Task requirements:
Set down exactly the lines below, starting at the one that contains "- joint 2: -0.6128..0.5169" and ending at the one that contains "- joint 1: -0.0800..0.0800", with both of those lines included and nothing else.
============================================================
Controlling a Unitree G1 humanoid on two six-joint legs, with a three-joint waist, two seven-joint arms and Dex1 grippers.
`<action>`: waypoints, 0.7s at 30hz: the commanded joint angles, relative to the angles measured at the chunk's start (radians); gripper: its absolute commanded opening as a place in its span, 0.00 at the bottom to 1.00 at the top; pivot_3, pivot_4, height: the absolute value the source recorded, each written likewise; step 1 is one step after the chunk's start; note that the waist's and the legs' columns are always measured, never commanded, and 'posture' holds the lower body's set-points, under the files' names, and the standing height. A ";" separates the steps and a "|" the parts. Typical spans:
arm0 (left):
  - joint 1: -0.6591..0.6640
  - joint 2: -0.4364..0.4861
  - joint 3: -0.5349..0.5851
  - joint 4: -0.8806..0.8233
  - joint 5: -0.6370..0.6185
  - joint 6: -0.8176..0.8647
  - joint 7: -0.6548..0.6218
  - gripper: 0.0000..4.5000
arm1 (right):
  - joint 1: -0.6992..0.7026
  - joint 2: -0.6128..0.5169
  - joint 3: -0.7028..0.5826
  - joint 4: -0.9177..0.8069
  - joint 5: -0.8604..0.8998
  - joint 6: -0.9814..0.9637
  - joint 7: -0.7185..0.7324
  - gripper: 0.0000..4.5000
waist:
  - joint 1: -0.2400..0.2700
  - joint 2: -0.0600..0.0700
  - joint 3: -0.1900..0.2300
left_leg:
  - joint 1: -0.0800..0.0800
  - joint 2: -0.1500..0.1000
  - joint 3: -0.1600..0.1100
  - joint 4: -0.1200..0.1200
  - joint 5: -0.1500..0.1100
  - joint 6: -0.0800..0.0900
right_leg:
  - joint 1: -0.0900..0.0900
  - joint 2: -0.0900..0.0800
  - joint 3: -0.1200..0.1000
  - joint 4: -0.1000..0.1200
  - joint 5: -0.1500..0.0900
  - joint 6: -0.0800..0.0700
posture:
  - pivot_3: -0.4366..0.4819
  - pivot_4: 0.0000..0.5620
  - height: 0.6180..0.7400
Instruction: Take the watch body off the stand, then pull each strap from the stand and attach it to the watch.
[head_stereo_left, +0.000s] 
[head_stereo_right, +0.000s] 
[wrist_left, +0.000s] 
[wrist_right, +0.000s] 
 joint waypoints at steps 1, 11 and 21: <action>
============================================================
Response:
  - joint 2: -0.6128..0.5169
  - joint 3: -0.7028..0.5826
  - joint 4: -0.9177..0.8069
  - joint 5: -0.8604..0.8998
  - joint 6: -0.9814..0.9637
  - joint 7: -0.7185..0.7324
  - gripper: 0.0000..4.5000
waist:
  - joint 1: -0.2400..0.2700
  - joint 2: -0.0600..0.0700
  - joint 3: -0.1900..0.2300
left_leg:
  - joint 1: -0.0800..0.0800

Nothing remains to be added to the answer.